Alas, I sit as I have every evening of my short Maine life, reclined in a La-Z-Boy, listening to John Cale and Kanye West and Sinead O'Connor, anyone who will keep me company through an ailment that could only be brought on by a move north in autumn. Just a cold, sure, but one that's essentially postponed my introduction to Portland.

My first impressions of Portland, pre-sickness, were overwhelmingly positive. Bars with 80 taps and plentiful seating. An eight-minute drive to work through the densest of rush hours. Ocean views you can't seem to escape traveling north, south, east, or west. SIx-dollar playoff baseball tickets.

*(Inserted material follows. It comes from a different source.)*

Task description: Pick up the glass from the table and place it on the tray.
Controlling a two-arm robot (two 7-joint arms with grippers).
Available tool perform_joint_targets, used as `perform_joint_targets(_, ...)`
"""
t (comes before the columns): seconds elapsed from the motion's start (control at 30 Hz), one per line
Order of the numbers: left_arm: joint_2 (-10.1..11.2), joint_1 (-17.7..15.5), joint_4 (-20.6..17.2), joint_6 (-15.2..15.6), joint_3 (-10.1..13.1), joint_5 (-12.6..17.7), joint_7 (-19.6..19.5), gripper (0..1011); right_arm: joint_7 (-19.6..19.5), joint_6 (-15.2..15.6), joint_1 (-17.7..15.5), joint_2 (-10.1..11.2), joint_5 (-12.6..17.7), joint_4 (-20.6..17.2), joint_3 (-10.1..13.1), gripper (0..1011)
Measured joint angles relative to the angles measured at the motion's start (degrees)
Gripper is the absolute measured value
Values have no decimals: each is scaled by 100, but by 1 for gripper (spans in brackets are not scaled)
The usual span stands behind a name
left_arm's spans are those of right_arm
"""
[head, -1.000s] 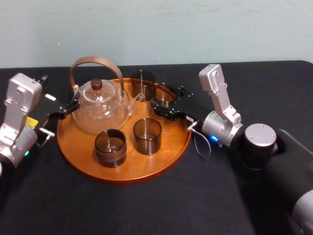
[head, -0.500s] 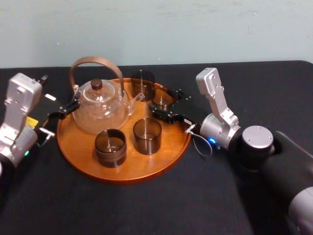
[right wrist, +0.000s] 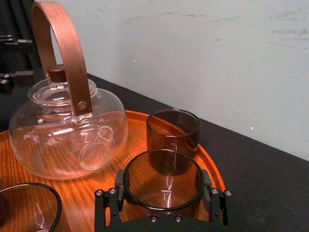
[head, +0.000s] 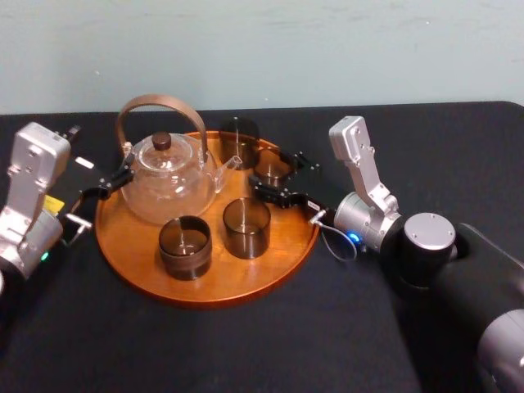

That's right, six-dollar playoff baseball tickets. Soon enough...

9.08.2006

Last Pond Street post

This is the last time I'll have a computer at home until Jill moves up to Portland at the end of September (I move tomorrow), and the most pleasant thing on my mind is this year's song list. Individual lists aren't sue for another week due to a CD sharing snafu, but mine's ready to go. Rather than sharing my ballot, I'll share some facts and figures about the nominated songs.

Three artists had three songs nominated:
The Beatles ("I've Just Seen a Face", "Here Comes the Sun", and "Get Back")
Nirvana ("In Bloom", "Lithium", and "Verse Chorus Verse")
Modest Mouse ("Never Ending Math Equation", "Bukowski", and "Float On")
Of the three, only the Beatles were nominated last year (four different songs, one by two voters).

Of the twelve artists with two songs nominated this year, two were nominated by three or more voters:
Neutral Milk Hotel ("Song Against Sex" by three voters, "Holland 1945" by one)
The Pixies ("Gigantic" by two voters, "Gouge Away" by one)

Both of these groups, along with the following four artists, also had at least one song nominated last year:
Bob Dylan ("The Times They Are A-Changing", "Positively 4th Street")
David Bowie ("Conversation Piece", "Sound and Vision")
Elton John ("Your Song", "Goodbye Yellow Brick Road")
Rufus Wainwright ("Go or Go Ahead," "11:11")

The six first time nominees with two songs on this year's ballot are The Flaming Lips, Of Montreal, Prince, Sufjan Stevens, The Talking Heads, and Wire.

Among those artists not nominated last year or this year (out of 328 songs) are Miles Davis, Chuck Berry, Cream, Led Zeppelin, Public Enemy, Pearl Jam, and Supergrass). The only two albums in the 2004 or 2005 QHS200 without a track nominated for either song list are The Rolling Stones' "Exile on Main Street" and Belle and Sebastian's "If You're Feeling Sinister".

The three best songs nominated this year that I'd never heard before are "Chan Chan," by Buena Vista Social Club (courtesy of Pat), "All My Little Words," by the Magnetic Fields (courtesy of Eric), and "John Wayne Gacy, Jr.," by Sufjan Stevens (courtesy of Mark).

The three songs I liked least (of 154 nominated) are Kraftwerk's "Trans Europa Express", Hall and Oates's "Rich Girl," and Barenaked Ladies' "Call and Answer".

Four of the top eleven songs on my ballot are by white artists. I nominated three of them myself.

Besides my own list (from which I pulled 13 of 20 for my ballot), Nick will land the most songs (nine) in my top 50. Eric and Jill have seven apiece. Every voter landed at least two songs in my top 21, except for Shayna, who contributed song number four.